▶ _Exercise aim_
Go through the data below and return each line where the string "start" appears.

▶ _Data records_
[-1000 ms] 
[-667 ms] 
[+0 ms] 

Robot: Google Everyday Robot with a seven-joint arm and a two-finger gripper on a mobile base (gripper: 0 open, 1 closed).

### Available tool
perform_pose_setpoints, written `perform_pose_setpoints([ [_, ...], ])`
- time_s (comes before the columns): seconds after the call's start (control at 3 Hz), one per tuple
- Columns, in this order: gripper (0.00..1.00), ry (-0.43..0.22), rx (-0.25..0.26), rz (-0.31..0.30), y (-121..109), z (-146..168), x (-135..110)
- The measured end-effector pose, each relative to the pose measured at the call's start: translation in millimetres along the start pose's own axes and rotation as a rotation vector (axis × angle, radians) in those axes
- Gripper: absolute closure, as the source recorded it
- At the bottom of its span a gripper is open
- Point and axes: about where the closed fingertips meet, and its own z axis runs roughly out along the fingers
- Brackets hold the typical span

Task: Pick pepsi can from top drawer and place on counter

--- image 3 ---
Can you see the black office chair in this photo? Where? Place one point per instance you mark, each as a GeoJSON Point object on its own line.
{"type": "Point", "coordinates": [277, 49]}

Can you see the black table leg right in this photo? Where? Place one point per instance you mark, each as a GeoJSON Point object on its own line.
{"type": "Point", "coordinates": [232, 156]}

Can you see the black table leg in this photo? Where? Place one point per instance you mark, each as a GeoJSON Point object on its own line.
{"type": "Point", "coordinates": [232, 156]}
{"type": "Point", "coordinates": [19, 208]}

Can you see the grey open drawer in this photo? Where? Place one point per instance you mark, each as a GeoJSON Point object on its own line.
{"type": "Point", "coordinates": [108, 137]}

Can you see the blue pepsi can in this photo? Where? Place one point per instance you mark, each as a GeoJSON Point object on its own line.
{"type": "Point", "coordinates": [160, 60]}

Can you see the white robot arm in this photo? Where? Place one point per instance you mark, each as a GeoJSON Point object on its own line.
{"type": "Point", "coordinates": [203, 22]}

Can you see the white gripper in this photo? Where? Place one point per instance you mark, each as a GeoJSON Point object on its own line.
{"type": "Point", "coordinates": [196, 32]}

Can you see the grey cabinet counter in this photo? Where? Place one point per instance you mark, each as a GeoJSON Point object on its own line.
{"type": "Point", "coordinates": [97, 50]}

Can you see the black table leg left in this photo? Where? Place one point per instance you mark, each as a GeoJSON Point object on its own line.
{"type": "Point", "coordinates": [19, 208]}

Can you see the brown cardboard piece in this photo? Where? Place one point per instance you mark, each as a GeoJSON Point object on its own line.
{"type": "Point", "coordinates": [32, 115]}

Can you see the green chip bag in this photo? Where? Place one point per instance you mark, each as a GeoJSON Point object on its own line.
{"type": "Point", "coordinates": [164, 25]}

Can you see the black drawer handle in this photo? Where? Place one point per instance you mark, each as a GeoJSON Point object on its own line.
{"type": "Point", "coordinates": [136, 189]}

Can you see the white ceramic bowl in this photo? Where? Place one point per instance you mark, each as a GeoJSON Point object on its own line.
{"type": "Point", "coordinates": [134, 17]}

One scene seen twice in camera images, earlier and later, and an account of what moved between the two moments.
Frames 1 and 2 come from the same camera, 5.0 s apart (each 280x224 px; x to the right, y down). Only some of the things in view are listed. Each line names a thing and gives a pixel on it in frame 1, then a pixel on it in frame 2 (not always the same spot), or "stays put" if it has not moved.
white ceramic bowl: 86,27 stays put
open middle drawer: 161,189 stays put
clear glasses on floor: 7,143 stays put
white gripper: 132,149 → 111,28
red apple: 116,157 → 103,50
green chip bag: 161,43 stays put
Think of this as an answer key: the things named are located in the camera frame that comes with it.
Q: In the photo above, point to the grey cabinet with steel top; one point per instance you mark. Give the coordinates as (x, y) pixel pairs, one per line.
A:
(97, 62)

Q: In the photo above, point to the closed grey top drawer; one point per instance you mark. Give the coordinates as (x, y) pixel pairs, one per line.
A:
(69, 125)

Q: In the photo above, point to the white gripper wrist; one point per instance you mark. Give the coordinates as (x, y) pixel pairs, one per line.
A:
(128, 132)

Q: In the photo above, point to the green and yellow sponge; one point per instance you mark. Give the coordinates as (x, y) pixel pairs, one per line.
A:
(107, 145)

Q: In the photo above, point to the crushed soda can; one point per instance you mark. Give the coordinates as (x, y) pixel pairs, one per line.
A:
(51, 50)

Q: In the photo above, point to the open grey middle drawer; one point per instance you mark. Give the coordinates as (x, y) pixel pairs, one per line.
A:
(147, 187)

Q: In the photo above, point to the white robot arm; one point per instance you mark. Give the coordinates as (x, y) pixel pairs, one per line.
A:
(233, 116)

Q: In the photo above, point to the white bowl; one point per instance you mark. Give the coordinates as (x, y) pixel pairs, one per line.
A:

▶ _Exercise result_
- time_s (comes before the columns): seconds after the call's start (control at 3 Hz), one per tuple
- The measured end-effector pose, each relative to the pose measured at the call's start: translation in millimetres along the start pose's own axes and rotation as a rotation vector (axis × angle, radians) in those axes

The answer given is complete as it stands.